== Exercise instructions ==
Could you give the data below again exactly, apart from the pictures?
[Information supplied — start]
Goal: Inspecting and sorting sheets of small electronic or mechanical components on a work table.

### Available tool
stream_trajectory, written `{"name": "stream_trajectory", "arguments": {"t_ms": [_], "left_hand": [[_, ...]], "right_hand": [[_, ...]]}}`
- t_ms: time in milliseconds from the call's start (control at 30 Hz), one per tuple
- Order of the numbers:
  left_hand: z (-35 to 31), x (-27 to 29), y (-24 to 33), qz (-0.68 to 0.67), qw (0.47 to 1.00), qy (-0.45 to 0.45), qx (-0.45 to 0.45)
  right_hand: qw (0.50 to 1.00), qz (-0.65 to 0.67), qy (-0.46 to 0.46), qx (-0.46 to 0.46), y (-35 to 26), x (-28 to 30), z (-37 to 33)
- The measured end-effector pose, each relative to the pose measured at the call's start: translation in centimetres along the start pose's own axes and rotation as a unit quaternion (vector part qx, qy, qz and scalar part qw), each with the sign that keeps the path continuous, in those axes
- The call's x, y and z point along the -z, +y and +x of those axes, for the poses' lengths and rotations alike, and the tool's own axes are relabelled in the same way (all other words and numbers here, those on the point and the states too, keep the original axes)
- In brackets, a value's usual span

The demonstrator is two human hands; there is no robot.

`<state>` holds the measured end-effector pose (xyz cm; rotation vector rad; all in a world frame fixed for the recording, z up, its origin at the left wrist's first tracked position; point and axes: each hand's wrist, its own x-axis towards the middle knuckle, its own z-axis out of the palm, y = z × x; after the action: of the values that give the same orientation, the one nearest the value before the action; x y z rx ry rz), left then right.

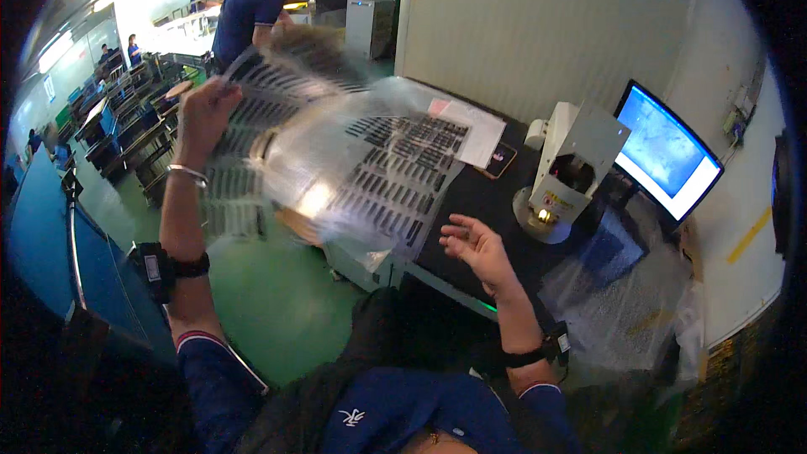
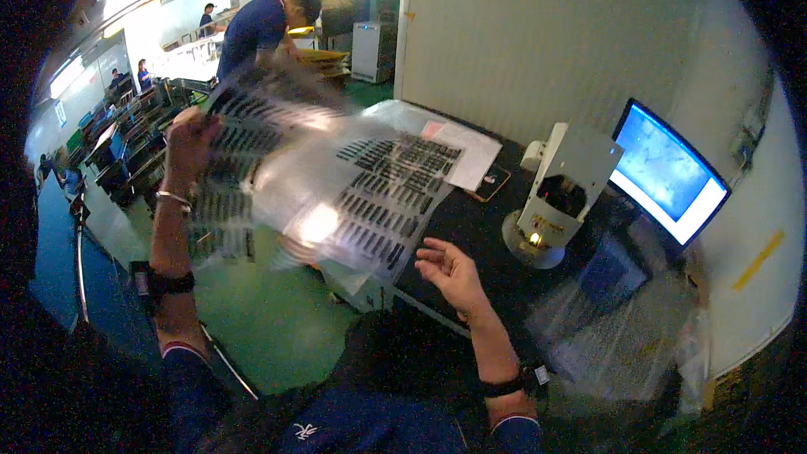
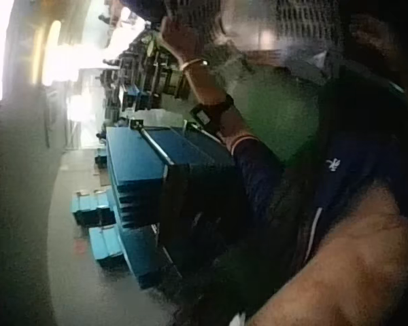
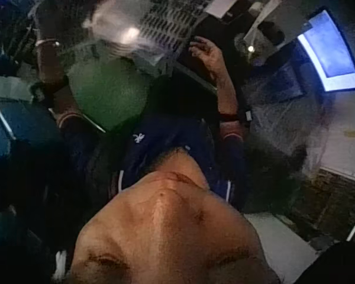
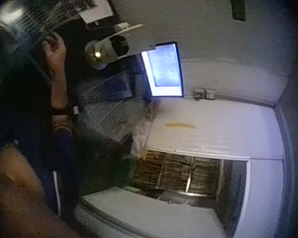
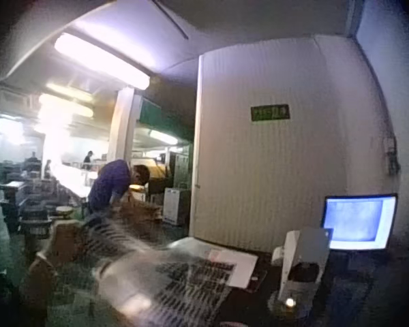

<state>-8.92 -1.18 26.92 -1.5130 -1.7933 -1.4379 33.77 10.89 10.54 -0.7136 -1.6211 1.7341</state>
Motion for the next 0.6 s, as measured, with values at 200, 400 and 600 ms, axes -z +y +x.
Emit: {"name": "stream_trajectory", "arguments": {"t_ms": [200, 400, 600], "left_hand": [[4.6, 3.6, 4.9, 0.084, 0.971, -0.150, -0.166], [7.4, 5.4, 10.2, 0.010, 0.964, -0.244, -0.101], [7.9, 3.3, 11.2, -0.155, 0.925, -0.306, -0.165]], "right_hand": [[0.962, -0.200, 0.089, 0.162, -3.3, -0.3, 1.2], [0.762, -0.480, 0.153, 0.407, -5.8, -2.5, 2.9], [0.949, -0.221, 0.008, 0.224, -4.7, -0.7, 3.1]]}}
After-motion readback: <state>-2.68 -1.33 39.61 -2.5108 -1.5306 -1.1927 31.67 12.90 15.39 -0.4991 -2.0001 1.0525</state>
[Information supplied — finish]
== Task answer ==
Goal: Inspecting and sorting sheets of small electronic or mechanical components on a work table.

### Available tool
stream_trajectory, written `{"name": "stream_trajectory", "arguments": {"t_ms": [_], "left_hand": [[_, ...]], "right_hand": [[_, ...]]}}`
- t_ms: time in milliseconds from the call's start (control at 30 Hz), one per tuple
- Order of the numbers:
  left_hand: z (-35 to 31), x (-27 to 29), y (-24 to 33), qz (-0.68 to 0.67), qw (0.47 to 1.00), qy (-0.45 to 0.45), qx (-0.45 to 0.45)
  right_hand: qw (0.50 to 1.00), qz (-0.65 to 0.67), qy (-0.46 to 0.46), qx (-0.46 to 0.46), y (-35 to 26), x (-28 to 30), z (-37 to 33)
- The measured end-effector pose, each relative to the pose measured at the call's start: translation in centimetres along the start pose's own axes and rotation as a unit quaternion (vector part qx, qy, qz and scalar part qw), each with the sign that keeps the path continuous, in those axes
- The call's x, y and z point along the -z, +y and +x of those axes, for the poses' lengths and rotations alike, and the tool's own axes are relabelled in the same way (all other words and numbers here, those on the point and the states too, keep the original axes)
- In brackets, a value's usual span

The demonstrator is two human hands; there is no robot.

`<state>` holds the measured end-effector pose (xyz cm; rotation vector rad; all in a world frame fixed for the recording, z up, its origin at the left wrist's first tracked position; point and axes: each hand's wrist, its own x-axis towards the middle knuckle, its own z-axis out of the palm, y = z × x; after the action: of the values that give the same orientation, the one nearest the value before the action; x y z rx ry rz), left then right.


<state>-8.92 -1.18 26.92 -1.5130 -1.7933 -1.4379 33.77 10.89 10.54 -0.7136 -1.6211 1.7341</state>
Motion for the next 0.6 s, as measured, with values at 200, 400 and 600 ms, axes -z +y +x.
Emit: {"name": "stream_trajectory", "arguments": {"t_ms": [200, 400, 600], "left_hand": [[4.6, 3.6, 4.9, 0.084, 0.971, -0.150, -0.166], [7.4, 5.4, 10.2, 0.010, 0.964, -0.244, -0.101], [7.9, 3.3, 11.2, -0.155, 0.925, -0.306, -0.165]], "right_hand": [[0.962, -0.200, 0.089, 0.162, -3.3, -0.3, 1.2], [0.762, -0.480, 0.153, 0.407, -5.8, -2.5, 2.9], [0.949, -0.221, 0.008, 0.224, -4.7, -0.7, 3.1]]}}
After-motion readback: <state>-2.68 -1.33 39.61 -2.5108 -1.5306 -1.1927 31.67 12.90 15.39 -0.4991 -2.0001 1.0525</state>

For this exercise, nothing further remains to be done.